Guerra anti taurina; el prohibicionismo es antesala de la tiranía
Oaxaqueñología | Raúl Ávila Ortiz
Hacia el 1-J
OAXACA, Oax., 6 de mayo de 2018.- Un sistema de gobierno parlamentario deposita en el parlamento competencias suficientes para orientar el gobierno general de Estado y sociedad.
De su seno emerge el Primer Ministro, que ejecuta la voluntad de la mayoría popular representada en el legislativo, el cual lo somete a controles y equilibrios institucionales.

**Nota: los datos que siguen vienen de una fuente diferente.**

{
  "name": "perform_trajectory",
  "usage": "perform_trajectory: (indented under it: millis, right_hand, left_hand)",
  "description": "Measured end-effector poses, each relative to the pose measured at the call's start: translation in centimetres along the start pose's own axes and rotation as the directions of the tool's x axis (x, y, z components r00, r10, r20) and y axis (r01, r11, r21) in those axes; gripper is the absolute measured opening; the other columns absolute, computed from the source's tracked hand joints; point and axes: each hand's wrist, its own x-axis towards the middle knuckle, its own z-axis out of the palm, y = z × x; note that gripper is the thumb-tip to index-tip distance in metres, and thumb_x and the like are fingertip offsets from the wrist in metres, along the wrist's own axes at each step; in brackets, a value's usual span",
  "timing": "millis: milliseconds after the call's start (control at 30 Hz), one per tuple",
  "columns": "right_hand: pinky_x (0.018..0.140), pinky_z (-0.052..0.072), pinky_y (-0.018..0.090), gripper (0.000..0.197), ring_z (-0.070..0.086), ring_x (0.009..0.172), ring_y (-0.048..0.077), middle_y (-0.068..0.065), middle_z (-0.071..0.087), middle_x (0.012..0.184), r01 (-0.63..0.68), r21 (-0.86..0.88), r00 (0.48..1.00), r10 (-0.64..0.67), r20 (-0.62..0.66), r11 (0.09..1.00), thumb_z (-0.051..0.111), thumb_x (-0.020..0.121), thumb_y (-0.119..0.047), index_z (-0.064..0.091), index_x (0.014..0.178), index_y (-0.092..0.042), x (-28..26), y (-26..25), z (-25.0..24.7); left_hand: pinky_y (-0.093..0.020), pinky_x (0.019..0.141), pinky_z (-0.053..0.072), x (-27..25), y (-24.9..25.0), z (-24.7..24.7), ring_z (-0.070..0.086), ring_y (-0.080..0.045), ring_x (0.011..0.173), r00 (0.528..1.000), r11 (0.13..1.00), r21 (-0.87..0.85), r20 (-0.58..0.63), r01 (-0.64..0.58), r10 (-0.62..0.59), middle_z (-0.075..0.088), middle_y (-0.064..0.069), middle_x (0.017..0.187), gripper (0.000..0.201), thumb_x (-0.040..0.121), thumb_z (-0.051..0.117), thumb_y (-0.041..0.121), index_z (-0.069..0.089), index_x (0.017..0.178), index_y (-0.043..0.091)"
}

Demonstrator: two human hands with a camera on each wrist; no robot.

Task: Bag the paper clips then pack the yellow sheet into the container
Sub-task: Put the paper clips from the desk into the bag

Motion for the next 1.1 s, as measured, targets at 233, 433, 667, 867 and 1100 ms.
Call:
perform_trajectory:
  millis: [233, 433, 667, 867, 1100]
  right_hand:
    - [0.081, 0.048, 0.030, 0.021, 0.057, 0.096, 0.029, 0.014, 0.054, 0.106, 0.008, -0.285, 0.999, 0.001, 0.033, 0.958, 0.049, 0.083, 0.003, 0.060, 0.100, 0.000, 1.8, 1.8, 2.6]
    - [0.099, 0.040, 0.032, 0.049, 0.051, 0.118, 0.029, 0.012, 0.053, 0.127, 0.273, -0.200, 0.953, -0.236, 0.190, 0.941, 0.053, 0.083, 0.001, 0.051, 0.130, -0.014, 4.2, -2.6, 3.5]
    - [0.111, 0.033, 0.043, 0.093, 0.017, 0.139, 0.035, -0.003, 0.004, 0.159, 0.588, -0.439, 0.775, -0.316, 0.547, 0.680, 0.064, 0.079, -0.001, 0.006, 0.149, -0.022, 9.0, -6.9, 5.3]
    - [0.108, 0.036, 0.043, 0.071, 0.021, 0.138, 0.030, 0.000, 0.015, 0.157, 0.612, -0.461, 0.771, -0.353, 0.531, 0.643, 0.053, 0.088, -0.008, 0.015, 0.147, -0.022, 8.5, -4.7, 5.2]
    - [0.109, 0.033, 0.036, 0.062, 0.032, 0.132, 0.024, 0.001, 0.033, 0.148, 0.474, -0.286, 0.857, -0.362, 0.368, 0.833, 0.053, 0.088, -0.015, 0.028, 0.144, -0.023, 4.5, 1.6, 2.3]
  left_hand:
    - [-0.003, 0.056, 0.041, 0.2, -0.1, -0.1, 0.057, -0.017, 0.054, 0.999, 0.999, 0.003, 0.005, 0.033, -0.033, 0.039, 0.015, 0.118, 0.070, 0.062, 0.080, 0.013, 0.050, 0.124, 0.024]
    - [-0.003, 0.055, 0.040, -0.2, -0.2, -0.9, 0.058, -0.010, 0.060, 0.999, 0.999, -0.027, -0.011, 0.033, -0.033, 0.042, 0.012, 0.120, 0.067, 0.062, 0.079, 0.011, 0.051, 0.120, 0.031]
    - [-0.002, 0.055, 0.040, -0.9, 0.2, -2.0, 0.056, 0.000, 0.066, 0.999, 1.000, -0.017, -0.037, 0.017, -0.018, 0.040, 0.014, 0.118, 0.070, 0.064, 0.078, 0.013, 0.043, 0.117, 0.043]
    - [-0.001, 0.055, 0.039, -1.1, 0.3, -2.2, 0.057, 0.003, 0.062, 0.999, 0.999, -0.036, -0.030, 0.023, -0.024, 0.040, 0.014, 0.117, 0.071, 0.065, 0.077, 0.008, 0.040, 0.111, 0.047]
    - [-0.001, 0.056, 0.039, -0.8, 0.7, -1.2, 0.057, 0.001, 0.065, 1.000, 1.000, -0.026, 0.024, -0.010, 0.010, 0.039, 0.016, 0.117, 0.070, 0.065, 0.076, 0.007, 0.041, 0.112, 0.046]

Por el contrario, un sistema de gobierno presidencial deposita en el Presidente las atribuciones formales que le permitan conducir, en la relación con los otros poderes, la política general del Estado.
Desde luego, ya se sabe que no hay sistemas puros sino mixtos, que combinan características.
Además, hay que considerar que las facultades y competencias formales van acompañadas por una serie de prácticas informales que hacen de alguno de los sujetos políticos o de varios el factor predominante en las relaciones de poder.
Esto es aún más marcado en países como México, en donde las prácticas políticas informales llegan a prevalecer sobre las reglas formales fijadas en la normatividad positiva, lo cual se nutre de una cultura social no menos informal y práctica.
En el México independiente del siglo 19 y primeras décadas del siglo 20, los poderes legislativos locales y federal fueron formal y realmente más fuertes que el Presidente.
Por ello, el incentivo para el caudillaje, la dictadura y el personalismo, más o menos constitucionales, de Santa Anna, Juárez, Díaz y hasta Carranza, Obregón y Calles se mantuvo vigente.
La fundación del Partido Nacional Revolucionario en 1929 y las reformas del año 1933 para cancelar la reelección inmediata de legisladores y alcaldes fueron claves para invertir la correlación política en favor del Presidente.
Este, al fin, pudo controlar poco a poco a toda clase de poderes y hombres fuertes regionales y nacionales, y aun oponerse a potencias extranjeras.
Esa fue la fórmula para garantizar décadas de estabilidad política, desarrollo económico, justicia social y hasta identidad cultural.
Esa época concluyó con el sexenio de Ernesto Zedillo en 1997, cuando se intensificó la pluralidad, alternancias, gobiernos divididos y poder fragmentado y capturado. Incluso regresaron las elecciones al Distrito Federal.
Ante semejante condición, más bajo crecimiento económico, alta desigualdad y confusión identitaria –entre iberoamericanos y norteamericanos–, la tentación del personalismo presidencial está de regreso y, conforme con la liturgia mexicana del poder, está a la vista de quien lo quiera ver.
Peña Nieto no debe ser de ningún modo minusvalorado. Su eficacia política hasta ahora ha sido sobresaliente. Y seguramente cree que lo será. Leamos rápido.
La coalición real de gobernadores y expresidentes priistas y neopanista liderada por Peña Nieto ganó la elección de 2012 ante un Presidente panista débil.
A lo largo de cinco años, el Presidente logró históricas reformas estructurales y control suficiente del Congreso federal e instancias locales. Aunque el costo de sus propios descuidos y errores le pasaron factura, aún se verá si puede salvar su posición.
Ante el escenario electoral presente, favorable a la coalición liderada por López Obrador, el factor presidencial debería –no se sabe si podrá– seguir siendo muy influyente.
La competencia y el resultado dentro del proceso electoral depende y dependerá, en buena medida, de la contienda entre Presidente, expresidentes y sus respectivos aliados.
Si el Presidente Peña Nieto ha sido tan pragmáticamente eficaz, pese a todo, aún el triunfo de López Obrador le podría resultar comparativamente más conveniente que cualquiera otra opción.
Colocarle la banda presidencial al tabasqueño también haría historia.
En el fondo, la decisión final reside en la soberanía del pueblo y su ejercicio ciudadano:
Reponer una forma actualizada pero ya conocida de hiper-presidencialismo, o bien, continuar intentando consolidar la democracia pluralista con presidencialismo parlamentario y gobierno de coalición.